◆ STORED DATA
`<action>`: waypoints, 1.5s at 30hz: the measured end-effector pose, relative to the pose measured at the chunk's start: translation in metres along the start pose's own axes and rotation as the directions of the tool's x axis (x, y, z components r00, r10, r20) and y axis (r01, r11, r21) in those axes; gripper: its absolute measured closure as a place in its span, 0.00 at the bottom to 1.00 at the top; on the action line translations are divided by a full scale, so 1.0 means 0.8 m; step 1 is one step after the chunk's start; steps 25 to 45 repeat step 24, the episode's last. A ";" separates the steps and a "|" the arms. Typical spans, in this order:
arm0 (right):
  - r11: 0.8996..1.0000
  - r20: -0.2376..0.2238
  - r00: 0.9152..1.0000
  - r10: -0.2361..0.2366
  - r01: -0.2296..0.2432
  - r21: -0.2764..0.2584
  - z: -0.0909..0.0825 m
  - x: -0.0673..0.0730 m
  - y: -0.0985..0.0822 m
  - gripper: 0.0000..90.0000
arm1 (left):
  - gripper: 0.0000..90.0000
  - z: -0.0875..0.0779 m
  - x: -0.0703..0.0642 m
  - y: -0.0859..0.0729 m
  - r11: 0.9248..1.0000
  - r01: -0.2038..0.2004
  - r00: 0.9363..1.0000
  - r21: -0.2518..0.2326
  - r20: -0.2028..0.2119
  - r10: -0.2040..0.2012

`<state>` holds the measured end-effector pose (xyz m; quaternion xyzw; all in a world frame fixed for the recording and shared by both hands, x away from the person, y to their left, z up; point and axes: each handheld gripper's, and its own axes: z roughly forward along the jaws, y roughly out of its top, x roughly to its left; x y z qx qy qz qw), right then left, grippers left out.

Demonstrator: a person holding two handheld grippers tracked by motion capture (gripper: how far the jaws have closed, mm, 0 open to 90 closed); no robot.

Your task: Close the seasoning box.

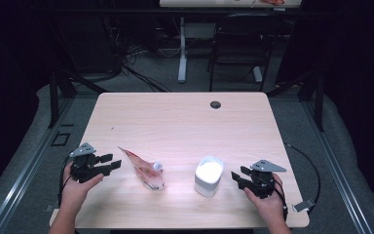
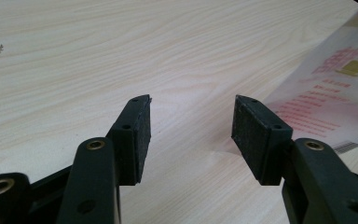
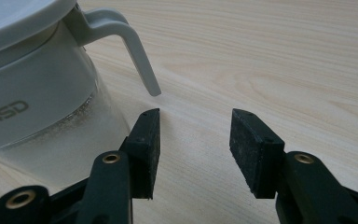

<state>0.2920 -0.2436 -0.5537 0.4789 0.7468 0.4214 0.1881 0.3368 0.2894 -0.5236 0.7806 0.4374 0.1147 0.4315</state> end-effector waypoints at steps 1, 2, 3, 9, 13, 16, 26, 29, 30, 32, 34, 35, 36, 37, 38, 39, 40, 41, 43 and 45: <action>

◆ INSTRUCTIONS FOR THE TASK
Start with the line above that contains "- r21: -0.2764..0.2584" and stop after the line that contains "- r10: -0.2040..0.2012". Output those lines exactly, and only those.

◆ RESPONSE FOR THIS EXERCISE
  - r21: -0.2764..0.2584
  - z: -0.0909..0.0825 m
  - x: -0.0673..0.0730 m
  - y: -0.0985..0.0822 m
  - gripper: 0.0000..90.0000
arm1 (left):
  - gripper: 0.0000..90.0000
  - z: -0.0875..0.0779 m
  - x: -0.0703..0.0642 m
  - y: -0.0859..0.0729 m
  - r11: 0.9248..1.0000
  - r01: -0.2038..0.2004
  - r00: 0.9363..1.0000
  - r21: -0.2518..0.2326
  - r20: -0.2028..0.2119
  - r10: -0.2040..0.2012

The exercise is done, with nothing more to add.